In contrast to the approach that law is influenced by and influences reality, the religious law seeks human salvation. In the religious law, relationship with language is even stronger. Some call it “phonetic commitment” – the acceptance of the literal content of sacred religious law even though it is not really understood. The belief in the sacredness of the holy scripture creates a commitment to any part of its misunderstood text. On the face of it, it seems strange that rational people obey text that they do not understand. But it turns out that it happens all the time. We all believe, for example, that E = mc2 is true. But how many of us really know the meaning of “c” in the formula? The religious text (language) imposes norms (laws) even when they are misunderstood, thus changing the believer’s reality.

On the other hand, the modern legal world dynamically invents binding laws all the time as well as a legal language that will enforce it on reality. For example, legal adoption following the judgement of the court will sever any connection to the biological parents, so they become legal strangers, no longer related to the child.
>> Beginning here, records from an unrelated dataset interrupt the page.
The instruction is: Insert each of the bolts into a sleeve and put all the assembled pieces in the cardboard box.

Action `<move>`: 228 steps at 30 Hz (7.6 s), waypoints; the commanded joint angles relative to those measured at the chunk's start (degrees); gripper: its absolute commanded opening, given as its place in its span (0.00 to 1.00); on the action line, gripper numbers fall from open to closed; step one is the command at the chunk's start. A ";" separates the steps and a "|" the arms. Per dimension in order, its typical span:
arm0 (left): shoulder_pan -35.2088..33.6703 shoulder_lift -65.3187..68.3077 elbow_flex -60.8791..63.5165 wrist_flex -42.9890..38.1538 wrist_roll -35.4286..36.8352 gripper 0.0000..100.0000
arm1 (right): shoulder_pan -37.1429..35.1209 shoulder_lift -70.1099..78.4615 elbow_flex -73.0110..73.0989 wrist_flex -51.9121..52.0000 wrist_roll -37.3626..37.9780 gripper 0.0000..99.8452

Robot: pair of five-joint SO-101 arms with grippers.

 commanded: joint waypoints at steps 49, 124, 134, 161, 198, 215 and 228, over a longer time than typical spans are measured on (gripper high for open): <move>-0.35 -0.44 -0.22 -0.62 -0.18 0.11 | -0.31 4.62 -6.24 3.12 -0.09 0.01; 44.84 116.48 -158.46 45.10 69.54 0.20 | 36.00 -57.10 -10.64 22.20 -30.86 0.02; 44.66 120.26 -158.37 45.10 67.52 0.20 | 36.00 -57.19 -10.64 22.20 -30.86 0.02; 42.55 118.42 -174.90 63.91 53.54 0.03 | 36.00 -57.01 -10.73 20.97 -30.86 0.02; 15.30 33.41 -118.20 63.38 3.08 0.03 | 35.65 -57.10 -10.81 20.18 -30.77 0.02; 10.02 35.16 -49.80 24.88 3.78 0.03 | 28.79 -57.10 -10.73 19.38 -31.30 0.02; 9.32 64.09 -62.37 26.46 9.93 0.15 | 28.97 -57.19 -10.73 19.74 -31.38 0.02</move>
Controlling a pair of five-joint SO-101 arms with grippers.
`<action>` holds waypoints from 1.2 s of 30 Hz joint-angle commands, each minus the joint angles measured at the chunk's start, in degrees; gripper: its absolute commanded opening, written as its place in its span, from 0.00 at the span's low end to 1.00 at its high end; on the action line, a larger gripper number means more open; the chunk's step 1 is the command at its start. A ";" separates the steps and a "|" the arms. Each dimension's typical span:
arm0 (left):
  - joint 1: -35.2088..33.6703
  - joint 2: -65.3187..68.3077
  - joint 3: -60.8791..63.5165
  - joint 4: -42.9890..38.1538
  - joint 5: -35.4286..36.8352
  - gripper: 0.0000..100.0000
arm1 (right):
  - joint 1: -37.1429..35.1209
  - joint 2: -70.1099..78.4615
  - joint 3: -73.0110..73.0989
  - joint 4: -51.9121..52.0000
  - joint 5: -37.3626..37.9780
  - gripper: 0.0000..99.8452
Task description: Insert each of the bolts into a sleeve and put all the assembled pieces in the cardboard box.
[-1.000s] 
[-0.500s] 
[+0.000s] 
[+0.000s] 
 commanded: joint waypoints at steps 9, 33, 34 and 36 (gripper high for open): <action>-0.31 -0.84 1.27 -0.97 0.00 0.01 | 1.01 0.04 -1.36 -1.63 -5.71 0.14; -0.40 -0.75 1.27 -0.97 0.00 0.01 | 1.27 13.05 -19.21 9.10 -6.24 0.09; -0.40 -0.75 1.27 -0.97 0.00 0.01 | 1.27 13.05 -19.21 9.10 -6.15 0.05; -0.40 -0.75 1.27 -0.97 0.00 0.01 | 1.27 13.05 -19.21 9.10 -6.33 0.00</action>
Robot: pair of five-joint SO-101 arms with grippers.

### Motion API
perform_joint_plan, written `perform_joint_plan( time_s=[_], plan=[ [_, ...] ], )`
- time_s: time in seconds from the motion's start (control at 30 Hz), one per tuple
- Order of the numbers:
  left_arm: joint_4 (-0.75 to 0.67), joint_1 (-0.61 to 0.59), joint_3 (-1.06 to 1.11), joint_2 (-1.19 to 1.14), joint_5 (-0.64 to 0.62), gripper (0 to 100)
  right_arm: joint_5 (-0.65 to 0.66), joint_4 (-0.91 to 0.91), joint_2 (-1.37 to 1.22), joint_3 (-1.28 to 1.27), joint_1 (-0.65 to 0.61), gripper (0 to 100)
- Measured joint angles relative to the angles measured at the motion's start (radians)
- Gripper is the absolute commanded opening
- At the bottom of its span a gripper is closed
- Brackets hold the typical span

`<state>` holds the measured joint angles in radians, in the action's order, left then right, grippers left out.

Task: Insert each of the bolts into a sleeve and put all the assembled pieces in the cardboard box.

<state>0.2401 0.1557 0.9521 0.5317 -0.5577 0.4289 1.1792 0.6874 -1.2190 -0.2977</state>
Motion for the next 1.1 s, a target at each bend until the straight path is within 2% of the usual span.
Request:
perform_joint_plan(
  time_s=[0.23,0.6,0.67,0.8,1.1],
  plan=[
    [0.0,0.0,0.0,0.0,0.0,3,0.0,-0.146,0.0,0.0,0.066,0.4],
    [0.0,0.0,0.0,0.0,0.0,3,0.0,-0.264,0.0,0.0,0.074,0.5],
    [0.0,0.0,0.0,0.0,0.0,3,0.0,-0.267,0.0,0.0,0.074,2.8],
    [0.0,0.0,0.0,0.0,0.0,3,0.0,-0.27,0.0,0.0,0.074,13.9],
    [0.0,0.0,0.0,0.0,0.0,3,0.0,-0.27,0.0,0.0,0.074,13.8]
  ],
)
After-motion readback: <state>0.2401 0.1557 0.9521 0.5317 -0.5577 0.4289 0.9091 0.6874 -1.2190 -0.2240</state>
At the same time, the adopting parents become legal parents where all the formal documents indicate that they are the actual parents and all the rules applying to parents and their children will apply fully to them – a fiction affecting reality.

Law is conducted in language and there is a strong connection between language and the law. The law evolves in accordance with the changing reality, and the technological development of the world produces new legal imaginative definitions. For example, in the world of the Internet, new language is needed to define the unique vulnerabilities in new related situations. When a hacker hacks a secure website – what does the hacking mean? It is unlike the real world where the intruder breaks into a forbidden location. In practice, the hacker doesn’t go anywhere. Perhaps the opposite occurs, and the hacked website’s digital signals arrive to the hacker’s computer. Therefore, the law must produce an imaginary abstract language as well as a legal translation to deal with the new legal situations and to establish clear norms about what is right and wrong in the real and virtual world.